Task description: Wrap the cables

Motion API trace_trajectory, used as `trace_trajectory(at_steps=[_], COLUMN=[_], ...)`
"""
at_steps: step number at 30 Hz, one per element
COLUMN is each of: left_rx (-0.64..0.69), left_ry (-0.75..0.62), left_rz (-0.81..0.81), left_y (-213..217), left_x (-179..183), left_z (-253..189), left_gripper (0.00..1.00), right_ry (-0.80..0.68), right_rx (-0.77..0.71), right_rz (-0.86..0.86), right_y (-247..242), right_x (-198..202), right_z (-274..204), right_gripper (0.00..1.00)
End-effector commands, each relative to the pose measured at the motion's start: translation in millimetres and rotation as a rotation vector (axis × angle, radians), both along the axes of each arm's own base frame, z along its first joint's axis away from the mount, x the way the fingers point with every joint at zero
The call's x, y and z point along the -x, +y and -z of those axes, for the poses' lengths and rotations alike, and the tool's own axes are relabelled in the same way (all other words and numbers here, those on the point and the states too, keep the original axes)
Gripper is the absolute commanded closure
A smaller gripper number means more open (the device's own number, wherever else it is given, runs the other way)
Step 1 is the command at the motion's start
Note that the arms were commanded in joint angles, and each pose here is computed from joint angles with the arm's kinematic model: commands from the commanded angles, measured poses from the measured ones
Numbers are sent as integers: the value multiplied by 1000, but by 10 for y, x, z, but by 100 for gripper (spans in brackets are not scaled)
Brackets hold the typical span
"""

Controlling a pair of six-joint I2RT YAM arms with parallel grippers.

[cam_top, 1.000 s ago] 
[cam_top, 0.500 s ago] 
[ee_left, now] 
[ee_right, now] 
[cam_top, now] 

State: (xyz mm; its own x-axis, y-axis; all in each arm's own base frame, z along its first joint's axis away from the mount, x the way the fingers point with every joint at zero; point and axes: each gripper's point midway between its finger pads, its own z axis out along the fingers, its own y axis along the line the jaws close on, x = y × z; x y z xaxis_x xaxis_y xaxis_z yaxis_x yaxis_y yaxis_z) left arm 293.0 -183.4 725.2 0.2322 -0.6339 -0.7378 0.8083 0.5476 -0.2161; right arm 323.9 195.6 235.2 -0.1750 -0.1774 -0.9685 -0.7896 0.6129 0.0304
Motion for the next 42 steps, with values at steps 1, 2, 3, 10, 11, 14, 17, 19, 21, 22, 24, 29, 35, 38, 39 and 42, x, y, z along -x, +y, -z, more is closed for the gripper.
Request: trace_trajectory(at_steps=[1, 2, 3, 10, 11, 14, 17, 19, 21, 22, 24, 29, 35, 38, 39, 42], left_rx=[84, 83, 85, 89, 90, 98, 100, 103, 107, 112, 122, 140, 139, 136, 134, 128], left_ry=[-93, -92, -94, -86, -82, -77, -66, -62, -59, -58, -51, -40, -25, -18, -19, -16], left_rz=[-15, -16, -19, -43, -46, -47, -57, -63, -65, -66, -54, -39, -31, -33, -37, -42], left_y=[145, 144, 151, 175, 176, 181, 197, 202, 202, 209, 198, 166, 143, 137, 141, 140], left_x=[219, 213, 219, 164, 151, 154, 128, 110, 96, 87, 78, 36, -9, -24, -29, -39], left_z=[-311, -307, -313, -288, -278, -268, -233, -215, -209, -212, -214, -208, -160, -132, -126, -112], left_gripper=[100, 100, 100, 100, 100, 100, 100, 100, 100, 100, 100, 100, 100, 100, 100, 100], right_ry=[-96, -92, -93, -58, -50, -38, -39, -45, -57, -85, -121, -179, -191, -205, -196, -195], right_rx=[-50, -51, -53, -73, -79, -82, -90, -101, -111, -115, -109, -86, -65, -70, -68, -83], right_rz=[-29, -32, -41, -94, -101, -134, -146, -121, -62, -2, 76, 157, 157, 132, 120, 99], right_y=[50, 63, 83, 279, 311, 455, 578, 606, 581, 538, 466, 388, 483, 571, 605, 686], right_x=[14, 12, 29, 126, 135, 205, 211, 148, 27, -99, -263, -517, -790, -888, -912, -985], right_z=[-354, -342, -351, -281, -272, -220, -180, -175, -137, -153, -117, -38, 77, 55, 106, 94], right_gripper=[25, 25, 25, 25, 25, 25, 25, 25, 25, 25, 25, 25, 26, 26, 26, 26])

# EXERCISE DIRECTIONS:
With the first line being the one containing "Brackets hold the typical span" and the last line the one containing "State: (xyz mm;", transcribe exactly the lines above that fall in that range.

# ANSWER FOR THIS EXERCISE:
Brackets hold the typical span
"""

Controlling a pair of six-joint I2RT YAM arms with parallel grippers.

[cam_top, 1.000 s ago] 
[cam_top, 0.500 s ago] 
[ee_left, now] 
[ee_right, now] 
[cam_top, now] 

State: (xyz mm; its own x-axis, y-axis; all in each arm's own base frame, z along its first joint's axis away from the mount, x the way the fingers point with every joint at zero; point and axes: each gripper's point midway between its finger pads, its own z axis out along the fingers, its own y axis along the line the jaws close on, x = y × z; x y z xaxis_x xaxis_y xaxis_z yaxis_x yaxis_y yaxis_z) left arm 293.0 -183.4 725.2 0.2322 -0.6339 -0.7378 0.8083 0.5476 -0.2161; right arm 323.9 195.6 235.2 -0.1750 -0.1774 -0.9685 -0.7896 0.6129 0.0304

With this, the exercise is done.